Search the records below for the word "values", then return every line where it appears.

⁂

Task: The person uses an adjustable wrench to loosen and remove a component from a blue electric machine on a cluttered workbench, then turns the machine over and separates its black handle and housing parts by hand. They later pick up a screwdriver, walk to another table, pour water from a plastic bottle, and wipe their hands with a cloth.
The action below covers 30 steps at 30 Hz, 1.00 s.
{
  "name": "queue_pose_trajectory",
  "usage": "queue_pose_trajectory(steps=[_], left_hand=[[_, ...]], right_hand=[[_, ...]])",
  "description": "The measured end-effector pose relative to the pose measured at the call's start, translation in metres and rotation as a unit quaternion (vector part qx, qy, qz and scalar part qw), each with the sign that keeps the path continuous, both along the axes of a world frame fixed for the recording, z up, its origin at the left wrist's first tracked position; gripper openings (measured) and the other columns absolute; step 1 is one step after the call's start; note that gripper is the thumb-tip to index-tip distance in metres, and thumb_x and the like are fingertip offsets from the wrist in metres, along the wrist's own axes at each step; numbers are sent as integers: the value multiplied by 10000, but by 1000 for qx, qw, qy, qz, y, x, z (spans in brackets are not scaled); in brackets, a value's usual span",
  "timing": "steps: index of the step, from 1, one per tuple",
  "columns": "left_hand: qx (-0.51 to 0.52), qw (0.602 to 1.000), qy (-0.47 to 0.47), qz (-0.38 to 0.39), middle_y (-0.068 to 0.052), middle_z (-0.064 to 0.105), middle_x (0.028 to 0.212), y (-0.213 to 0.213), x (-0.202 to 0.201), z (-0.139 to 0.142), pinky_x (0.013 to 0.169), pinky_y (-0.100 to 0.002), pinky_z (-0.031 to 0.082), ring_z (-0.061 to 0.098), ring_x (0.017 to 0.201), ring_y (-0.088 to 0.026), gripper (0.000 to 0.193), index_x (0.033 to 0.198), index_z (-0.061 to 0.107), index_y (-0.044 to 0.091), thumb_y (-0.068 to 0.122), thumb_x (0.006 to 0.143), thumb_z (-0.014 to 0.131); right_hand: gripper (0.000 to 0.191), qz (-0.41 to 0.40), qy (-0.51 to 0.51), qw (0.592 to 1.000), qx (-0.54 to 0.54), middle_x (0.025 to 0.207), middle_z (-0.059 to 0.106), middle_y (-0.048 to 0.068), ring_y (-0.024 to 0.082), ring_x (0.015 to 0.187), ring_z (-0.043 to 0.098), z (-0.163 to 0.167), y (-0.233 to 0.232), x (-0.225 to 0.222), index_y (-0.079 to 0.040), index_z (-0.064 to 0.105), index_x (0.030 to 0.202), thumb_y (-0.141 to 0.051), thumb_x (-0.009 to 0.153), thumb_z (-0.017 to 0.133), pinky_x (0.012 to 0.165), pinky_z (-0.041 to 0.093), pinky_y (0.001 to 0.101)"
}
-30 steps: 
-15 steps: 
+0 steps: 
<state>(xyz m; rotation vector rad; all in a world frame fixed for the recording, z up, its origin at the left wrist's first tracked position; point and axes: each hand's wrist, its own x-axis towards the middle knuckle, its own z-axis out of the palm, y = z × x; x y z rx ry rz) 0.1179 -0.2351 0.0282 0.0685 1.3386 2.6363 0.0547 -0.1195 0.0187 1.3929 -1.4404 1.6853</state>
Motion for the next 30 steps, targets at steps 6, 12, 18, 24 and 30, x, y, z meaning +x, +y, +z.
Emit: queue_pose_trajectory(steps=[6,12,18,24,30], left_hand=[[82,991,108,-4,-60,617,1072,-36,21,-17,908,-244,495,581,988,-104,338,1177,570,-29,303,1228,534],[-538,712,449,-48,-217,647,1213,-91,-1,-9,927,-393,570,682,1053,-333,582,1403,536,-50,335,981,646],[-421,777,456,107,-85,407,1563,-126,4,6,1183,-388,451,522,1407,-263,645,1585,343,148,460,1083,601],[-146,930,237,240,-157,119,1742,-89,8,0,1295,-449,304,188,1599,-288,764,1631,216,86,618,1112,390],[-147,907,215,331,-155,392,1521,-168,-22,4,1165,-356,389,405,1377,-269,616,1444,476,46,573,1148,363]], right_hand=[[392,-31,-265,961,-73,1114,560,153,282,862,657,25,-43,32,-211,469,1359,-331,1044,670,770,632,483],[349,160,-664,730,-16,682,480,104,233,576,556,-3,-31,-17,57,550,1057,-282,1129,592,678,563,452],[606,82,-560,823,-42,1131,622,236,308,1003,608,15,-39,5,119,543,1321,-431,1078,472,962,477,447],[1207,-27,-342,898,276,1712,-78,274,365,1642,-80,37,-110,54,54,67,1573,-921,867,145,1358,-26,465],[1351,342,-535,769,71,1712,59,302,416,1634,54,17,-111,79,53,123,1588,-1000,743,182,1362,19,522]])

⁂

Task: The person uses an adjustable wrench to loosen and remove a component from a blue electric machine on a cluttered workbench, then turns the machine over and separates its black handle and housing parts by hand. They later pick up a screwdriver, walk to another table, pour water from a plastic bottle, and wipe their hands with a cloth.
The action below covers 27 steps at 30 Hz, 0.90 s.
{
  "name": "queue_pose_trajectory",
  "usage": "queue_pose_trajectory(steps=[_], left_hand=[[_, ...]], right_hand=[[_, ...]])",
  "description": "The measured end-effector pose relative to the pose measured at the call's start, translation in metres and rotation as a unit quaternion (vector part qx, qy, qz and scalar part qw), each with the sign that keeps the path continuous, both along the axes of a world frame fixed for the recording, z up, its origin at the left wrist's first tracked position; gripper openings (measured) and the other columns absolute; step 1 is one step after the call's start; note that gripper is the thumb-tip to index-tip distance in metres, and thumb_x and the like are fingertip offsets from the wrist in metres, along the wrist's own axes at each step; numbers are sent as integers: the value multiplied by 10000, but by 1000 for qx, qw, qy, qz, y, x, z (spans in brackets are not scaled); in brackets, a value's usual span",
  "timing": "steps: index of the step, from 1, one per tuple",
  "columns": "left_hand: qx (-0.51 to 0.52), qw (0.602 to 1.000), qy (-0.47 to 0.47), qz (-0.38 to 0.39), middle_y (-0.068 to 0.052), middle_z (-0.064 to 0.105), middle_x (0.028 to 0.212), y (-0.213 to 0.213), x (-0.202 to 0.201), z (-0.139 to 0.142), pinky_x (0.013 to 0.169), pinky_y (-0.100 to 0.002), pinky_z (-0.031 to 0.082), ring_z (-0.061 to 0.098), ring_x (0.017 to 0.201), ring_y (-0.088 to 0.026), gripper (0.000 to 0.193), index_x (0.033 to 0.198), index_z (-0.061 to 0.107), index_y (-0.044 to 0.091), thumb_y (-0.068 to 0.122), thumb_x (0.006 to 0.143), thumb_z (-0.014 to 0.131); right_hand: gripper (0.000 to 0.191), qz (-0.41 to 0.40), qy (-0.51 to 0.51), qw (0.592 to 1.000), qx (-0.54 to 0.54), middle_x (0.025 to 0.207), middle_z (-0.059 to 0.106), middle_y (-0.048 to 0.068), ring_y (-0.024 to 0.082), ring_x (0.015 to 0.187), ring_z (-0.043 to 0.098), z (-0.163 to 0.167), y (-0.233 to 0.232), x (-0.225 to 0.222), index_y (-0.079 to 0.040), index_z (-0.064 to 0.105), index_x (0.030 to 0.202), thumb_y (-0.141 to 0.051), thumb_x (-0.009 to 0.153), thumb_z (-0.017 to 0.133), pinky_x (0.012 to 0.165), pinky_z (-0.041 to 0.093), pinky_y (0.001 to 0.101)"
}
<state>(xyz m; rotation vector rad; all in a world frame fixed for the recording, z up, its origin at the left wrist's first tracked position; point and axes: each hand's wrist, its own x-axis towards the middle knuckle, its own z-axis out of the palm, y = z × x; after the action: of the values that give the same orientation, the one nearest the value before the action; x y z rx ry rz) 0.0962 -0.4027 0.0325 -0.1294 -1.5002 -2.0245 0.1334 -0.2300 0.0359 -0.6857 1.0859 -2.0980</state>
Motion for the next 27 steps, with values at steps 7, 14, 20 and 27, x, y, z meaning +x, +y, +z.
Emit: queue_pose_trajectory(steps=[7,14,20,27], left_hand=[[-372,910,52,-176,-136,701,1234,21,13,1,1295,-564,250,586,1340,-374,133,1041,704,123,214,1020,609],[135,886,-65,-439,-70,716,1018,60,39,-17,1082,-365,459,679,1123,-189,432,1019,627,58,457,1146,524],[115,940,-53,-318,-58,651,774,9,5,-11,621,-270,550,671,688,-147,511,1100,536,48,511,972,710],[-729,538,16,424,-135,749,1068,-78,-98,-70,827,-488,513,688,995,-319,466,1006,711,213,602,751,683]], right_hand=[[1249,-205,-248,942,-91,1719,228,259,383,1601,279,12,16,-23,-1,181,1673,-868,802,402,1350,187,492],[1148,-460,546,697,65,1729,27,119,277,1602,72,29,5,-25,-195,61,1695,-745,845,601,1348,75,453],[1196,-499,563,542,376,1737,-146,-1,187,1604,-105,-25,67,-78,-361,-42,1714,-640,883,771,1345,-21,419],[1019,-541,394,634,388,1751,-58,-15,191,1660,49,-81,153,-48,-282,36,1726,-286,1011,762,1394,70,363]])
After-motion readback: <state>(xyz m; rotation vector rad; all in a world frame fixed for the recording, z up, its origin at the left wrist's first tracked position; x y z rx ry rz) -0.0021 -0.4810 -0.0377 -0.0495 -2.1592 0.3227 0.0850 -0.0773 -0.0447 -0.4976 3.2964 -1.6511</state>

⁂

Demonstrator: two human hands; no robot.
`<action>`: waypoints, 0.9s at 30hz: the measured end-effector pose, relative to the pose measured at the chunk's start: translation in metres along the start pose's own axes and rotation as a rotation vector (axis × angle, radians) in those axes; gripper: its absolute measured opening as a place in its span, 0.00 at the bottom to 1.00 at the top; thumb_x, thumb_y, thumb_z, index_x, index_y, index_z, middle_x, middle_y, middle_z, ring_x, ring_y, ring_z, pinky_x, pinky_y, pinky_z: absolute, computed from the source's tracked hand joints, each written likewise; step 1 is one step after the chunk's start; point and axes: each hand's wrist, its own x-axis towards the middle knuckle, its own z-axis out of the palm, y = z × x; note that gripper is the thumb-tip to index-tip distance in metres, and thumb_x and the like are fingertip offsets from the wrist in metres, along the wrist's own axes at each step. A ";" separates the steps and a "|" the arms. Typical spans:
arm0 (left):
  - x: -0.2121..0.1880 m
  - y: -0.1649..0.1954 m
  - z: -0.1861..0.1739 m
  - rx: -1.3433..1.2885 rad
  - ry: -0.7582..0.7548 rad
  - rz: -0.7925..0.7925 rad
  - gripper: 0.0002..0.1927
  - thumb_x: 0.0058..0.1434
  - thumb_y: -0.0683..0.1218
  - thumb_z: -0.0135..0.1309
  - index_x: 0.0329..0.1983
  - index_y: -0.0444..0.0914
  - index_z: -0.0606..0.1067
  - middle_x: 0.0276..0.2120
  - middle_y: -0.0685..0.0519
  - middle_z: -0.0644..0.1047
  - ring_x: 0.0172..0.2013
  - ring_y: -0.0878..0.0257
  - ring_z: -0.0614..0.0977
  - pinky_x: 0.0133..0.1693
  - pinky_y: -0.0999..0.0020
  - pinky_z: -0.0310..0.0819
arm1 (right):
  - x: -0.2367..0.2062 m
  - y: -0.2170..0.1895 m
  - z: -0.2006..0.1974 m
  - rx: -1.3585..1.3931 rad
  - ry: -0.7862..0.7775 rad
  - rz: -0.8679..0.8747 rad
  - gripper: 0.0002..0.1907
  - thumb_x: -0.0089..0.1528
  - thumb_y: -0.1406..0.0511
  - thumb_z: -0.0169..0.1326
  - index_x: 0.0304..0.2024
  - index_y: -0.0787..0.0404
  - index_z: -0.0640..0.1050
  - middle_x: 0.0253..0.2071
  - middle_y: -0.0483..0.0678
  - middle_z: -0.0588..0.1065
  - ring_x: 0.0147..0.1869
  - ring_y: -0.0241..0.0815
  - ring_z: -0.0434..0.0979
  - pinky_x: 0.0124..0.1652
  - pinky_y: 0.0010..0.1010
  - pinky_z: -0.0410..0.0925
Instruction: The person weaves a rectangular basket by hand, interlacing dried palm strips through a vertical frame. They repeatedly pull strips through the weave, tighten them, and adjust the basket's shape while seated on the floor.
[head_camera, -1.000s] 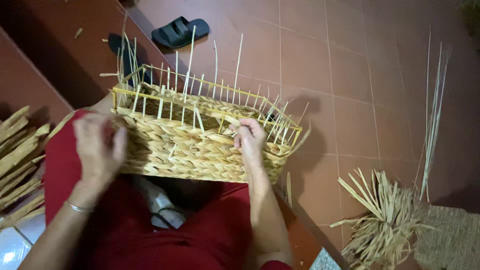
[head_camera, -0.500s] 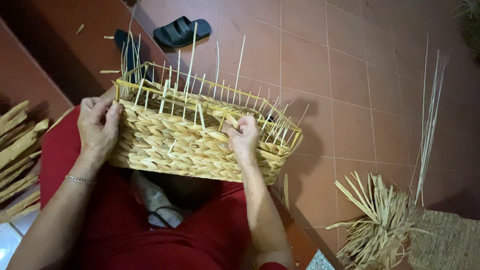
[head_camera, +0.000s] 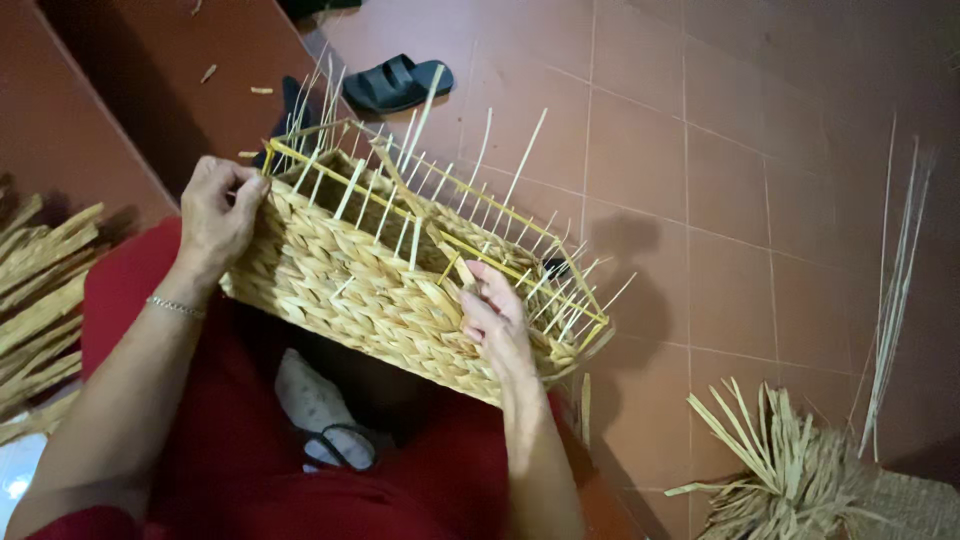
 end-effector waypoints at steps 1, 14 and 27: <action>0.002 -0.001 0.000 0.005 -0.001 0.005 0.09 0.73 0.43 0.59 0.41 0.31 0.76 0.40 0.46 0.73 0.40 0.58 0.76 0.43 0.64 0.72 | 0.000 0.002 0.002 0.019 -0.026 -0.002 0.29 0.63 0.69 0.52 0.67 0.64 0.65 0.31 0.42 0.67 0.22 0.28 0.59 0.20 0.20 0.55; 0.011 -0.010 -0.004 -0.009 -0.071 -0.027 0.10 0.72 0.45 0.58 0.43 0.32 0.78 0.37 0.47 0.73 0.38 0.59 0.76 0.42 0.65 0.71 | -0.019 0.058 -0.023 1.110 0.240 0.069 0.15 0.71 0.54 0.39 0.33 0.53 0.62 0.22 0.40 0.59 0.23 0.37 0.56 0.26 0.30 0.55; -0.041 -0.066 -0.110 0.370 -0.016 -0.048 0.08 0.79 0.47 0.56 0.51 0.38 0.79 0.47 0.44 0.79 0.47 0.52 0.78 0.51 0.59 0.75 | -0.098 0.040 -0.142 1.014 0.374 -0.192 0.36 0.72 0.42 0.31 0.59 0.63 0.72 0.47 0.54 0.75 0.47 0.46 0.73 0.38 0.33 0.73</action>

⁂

■ SOLUTION BELOW ■
<state>(xyz m; rotation vector rad; all in a world frame fixed for the recording, z up, its origin at the left wrist's first tracked position; point and axes: each hand's wrist, its own x-axis towards the middle knuckle, its own z-axis out of the palm, y = z × x; after the action: of the values that give the same orientation, the one nearest the value before the action; x y z rx ry rz) 0.0962 -0.4027 0.0325 -0.1294 -1.5002 -2.0245 0.1334 -0.2300 0.0359 -0.6857 1.0859 -2.0980</state>
Motion for the next 27 steps, with values at steps 7, 14, 20 and 27, x, y, z meaning +x, +y, +z.

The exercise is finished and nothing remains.